Una expresión que fue muy utilizada en la filosofía moral de Sócrates, luego por su fiel discípulo Platón y más tarde en el Renacimiento sobre todo por influencia de Marsilio Ficino que instituyo la academia en Florencia. Es un consejo permanentemente válido. Quien es un desconocido para sí mismo jamás podrá hacer de él algo verdaderamente valioso.
También Jesús, al margen del campo filosófico, con su divina sabiduría, insistió en esa importancia en varias de sus actuaciones. Por ejemplo cuando dice que: Quien edifica una casa (Mateo 7, 24-27) debe saber sobre qué la va a edificar para prever su consistencia y duración.
En otra ocasión dijo (Lc. 14,31) ¿Qué rey, yendo a hacer guerra contra otro rey, no se sienta primero y consulta si con diez mil puede salir al encuentro del que viene contra él con veinte mil?
Antes de comenzar una tarea, sea la que sea, hay que saber exactamente con que elementos se cuenta para emprenderla.
En la construcción de nuestra personalidad tanto humana como religiosa es absolutamente imprescindible que dediquemos más de un esfuerzo en tratar de conocernos íntimamente, desnudándonos de las caretas, prejuicios, rutinas, de todo aquello que enmascara nuestra verdadera personalidad. Hemos de hacer como las radiografías: pasar los límites de la piel y de la carne para ver el esqueleto que realmente sustenta nuestra personalidad. Debemos saber, como en los análisis de sangre, nuestro nivel de egoísmo, malevolencia, susceptibilidad, violencia, hipocresía, pereza, debilidad, hedonismo, imprudencia, etc. para evitar tener una personalidad moralmente enferma. Nos hacemos análisis para evitar tener alto el colesterol, la glucosa, la creatinina, etc. y está bien porque cualquier exceso de ellos supone un factor serio de riesgo que nos puede minar la salud corporal pero igualmente deberíamos hacernos chequeos para conocer “cómo estamos” espiritualmente por dentro.
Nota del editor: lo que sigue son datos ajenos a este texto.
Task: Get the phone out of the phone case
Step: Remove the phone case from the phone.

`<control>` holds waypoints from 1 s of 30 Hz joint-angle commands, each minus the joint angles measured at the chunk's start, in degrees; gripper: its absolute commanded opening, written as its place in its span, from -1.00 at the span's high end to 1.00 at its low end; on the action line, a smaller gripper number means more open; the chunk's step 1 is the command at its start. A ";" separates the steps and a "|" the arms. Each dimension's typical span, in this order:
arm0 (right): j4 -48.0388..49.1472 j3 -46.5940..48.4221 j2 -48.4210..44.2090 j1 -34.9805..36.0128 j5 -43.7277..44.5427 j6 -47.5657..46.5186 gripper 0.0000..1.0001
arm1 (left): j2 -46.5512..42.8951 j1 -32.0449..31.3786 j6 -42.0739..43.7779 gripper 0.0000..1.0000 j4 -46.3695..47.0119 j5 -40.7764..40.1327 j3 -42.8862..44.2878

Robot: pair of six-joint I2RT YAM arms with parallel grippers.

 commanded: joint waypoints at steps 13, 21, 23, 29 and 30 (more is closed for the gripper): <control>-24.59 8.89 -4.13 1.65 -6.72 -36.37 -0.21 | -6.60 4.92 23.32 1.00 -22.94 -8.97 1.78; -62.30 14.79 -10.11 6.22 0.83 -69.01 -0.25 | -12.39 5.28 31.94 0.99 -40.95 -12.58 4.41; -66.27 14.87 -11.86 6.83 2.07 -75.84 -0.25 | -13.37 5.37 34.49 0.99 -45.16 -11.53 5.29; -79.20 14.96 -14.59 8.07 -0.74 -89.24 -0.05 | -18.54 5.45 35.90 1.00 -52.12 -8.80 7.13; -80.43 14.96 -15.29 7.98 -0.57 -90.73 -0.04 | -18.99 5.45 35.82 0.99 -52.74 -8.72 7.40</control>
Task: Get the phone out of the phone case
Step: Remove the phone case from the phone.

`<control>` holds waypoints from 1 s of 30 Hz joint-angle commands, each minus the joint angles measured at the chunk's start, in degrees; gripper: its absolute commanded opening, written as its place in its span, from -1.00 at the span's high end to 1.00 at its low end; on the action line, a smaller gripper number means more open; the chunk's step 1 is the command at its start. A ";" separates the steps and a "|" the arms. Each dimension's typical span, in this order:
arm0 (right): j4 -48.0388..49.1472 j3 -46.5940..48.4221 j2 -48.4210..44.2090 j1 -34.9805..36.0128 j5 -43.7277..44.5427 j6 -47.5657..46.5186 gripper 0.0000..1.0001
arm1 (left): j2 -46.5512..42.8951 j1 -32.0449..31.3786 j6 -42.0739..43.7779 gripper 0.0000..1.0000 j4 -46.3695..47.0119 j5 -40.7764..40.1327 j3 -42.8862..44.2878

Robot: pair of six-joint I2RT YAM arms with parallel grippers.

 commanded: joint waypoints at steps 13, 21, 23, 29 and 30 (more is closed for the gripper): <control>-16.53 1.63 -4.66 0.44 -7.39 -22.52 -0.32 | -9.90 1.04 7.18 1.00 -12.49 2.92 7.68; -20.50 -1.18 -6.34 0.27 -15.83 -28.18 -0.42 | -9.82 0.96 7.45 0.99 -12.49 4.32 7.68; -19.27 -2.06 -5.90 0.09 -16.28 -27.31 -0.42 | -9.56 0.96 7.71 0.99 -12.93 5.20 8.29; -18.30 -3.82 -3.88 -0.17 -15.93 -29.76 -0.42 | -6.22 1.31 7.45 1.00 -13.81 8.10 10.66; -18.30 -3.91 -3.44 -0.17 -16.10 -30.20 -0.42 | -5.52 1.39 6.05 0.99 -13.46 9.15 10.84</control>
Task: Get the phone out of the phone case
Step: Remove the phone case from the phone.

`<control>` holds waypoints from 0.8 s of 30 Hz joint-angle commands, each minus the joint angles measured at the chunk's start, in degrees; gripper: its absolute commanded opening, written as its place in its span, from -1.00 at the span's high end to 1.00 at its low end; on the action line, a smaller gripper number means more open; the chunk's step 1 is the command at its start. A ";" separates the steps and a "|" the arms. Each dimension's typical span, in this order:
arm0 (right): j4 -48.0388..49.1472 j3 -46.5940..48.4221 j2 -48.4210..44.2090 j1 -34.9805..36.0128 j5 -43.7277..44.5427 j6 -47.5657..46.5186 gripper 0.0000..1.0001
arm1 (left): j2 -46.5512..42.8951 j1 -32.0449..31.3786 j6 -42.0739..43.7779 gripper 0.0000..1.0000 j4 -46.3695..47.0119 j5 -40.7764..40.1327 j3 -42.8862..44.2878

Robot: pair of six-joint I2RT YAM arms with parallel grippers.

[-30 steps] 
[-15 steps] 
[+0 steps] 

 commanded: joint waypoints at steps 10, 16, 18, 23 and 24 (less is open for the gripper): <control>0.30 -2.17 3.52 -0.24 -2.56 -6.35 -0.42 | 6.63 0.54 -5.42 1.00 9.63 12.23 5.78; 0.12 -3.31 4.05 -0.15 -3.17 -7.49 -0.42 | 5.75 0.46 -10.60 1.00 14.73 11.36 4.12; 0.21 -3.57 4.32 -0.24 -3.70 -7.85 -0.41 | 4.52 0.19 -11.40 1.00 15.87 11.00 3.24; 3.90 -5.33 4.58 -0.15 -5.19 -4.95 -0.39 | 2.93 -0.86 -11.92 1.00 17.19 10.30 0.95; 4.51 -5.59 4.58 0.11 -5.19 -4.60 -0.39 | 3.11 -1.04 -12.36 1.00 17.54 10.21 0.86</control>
En ello nos va la salud moral, ética, con su enorme influencia en nuestra vida social, familiar, profesional, lúdica, política, etc. etc.
En el intento por descubrir cómo somos realmente, es muy útil ayudarnos de las valoraciones que los demás hagan de nosotros.
Es muy lógico esto. Nadie es buen juez en causa propia. La tentación de “cocinar” a nuestro gusto los datos que vayamos adquiriendo sobre nosotros es muy grande. A nadie le gusta descubrir y aceptar sus limitaciones, sus defectos, sus malos hábitos. Los otros nos ven más asépticamente. No deberíamos echar en saco roto las críticas que, con el deseo de ayudarnos, nos hagan sobre todo las personas más próximas a nosotros.
Incluso también son utilizables las críticas que nos hagan personas que no nos tengan excesivo afecto y que nos las manifiesten más con el deseo de zaherirnos que de otra cosa. Con seguridad que aumentarán nuestros defectos pero podrán ayudarnos a descubrir zonas de nuestra personalidad que nos esforzamos por disimular o esconder.
Es un buen servicio que también nosotros debemos prestar con absoluta caridad a los que conviven con nosotros.
El autoconocimiento no solo nos vendrá bien para crecer nosotros en valores sino también para ser comprensivos, misericordiosos con los que conviven con nosotros. Sabernos deficientes nos ayudará a comprender las deficiencias de los demás. Fue precisamente con esa intención con la que sacó el tema Jesús.
También en esta materia fue un gran maestro. Nos enseñó a ser duros con el pecado pero comprensivos y misericordiosos con los pecadores. Al pecado hay que erradicarlo del mundo y en esa guerra los cristianos tenemos que ser fuertes, constantes y tajantes. A los pecadores, por el contrario, hay que recuperarlos para el bien, lo cual nos exige paciencia, comprensión y esfuerzo. Ser un buen pastor no es un “título” literario sino una tarea ardua y perseverante. Pero, así es Dios con nosotros, paciente y misericordioso, y así hemos de ser también nosotros con los demás. AMÉN.